I'm Charlie Walker is a 2022 true-life drama film. It is written and directed by Patrick Gilles. The film stars Mike Colter, Safiya Fredericks, Dylan Baker and Monica Barbaro.

==Plot==
Charlie Walker faced down racism to lead a clean up in San Francisco Bay in 1971 after two tankers collide beneath the Golden Gate Bridge, leaking 800,000 gallons of oil.

==Cast==
- Mike Colter as Charlie Walker
- Safiya Fredericks as Ann Walker
- Monica Barbaro as Peggy
- Dylan Baker as Mr Bennett
- Emma Caulfield as Fran
- Steven Wiig as Dan Wallace
- Boots Riley as Bartender Ray
- Carl Lumbly as Willie
- Mark Leslie Ford as Mr Sharpe
- Greg Cipes as Zephyr
- Willie Brown as cab driver

==Production==
Patrick Gilles wrote and directed the real life story from FAMM Films. The film was produced by Charlie Walker and Mike Regen, with William O’Keeffe executive producer. Mark Harris, Jordan Fields and John Rotella served as associate producers. Shout Studios picked up distribution rights in February 2022.

==Release==
The film had a video-on-demand and limited theatrical release date of June 10, 2022.

==Reception==
On the review aggregator website Rotten Tomatoes, I'm Charlie Walker holds an approval rating of 43% based on 21 reviews.
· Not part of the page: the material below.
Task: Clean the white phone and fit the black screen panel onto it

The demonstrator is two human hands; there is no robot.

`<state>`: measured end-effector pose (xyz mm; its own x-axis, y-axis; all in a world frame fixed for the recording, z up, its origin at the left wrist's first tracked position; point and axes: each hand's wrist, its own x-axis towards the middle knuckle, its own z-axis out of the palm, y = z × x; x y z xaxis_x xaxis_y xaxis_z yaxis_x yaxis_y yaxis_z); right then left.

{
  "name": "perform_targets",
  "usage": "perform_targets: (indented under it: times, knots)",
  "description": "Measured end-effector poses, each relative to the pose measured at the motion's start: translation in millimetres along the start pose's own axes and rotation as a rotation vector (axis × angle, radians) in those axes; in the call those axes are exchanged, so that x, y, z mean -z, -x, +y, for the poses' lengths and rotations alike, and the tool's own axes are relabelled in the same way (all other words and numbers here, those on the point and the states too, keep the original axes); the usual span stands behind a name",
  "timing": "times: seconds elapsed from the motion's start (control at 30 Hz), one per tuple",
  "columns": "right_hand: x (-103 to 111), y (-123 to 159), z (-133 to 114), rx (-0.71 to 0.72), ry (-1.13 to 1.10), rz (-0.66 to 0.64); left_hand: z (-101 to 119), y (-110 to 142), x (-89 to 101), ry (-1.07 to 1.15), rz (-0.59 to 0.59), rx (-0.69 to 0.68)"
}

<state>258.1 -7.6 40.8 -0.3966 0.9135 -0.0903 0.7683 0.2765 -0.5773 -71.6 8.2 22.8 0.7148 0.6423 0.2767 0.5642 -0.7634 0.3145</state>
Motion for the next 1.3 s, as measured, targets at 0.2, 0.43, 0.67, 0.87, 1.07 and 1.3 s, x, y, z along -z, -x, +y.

Lisa Kennedy in The New York Times said Colter imbues Walker with a "cool savvy". Robert Abele for TheWrap described "a commanding, old-school star-wattage turn from Mike Colter" but concedes that "its mix of sidelined Black history and fight-the-power narrative is too messy to have the impact it should".